导读:近几十年来,癌症发病率的增长是大多数社会关注的一个大问题。由于癌症的遗传起源,它的内部结构是研究这种疾病的必要条件。方法:在本研究中,基于DNA序列对癌症数据进行分析。DNA序列中出现两对核苷酸的转移概率具有马尔可夫性。这一特性激发了DNA序列特征降维的思想,以克服基因分析的高计算开销。基于DNA序列的马尔可夫性,本研究利用了这一思想。这种映射减少了特征维度,并保留了癌性和非癌性基因的基本特征。结果:基于RBF和多项式核函数的非线性支持向量机(SVM)分类器可以区分出癌变样本和非癌变样本。基于10倍交叉验证和精度度量的实验结果验证了该方法具有计算量小、精度高的特点。结论:本文提出的算法在相关研究案例中得到了成功的验证。总的来说,将本文提出的基于马尔可夫的特征约简与非线性支持向量机分类器相结合,可以被认为是鉴别癌基因与非癌基因的最佳方法之一。
本文章由计算机程序翻译,如有差异,请以英文原文为准。

A Markov chain-based feature extraction method for classification and identification of cancerous DNA sequences.
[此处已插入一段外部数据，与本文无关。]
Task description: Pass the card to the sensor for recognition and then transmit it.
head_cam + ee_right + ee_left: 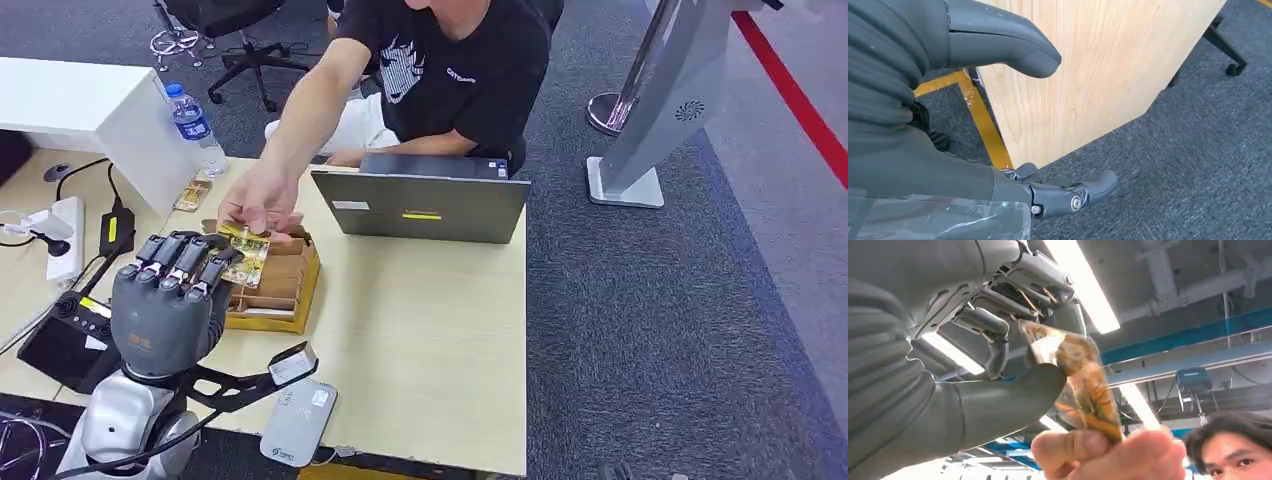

A Markov chain-based feature extraction method for classification and identification of cancerous DNA sequences.

A Markov chain-based feature extraction method for classification and identification of cancerous DNA sequences.

A Markov chain-based feature extraction method for classification and identification of cancerous DNA sequences.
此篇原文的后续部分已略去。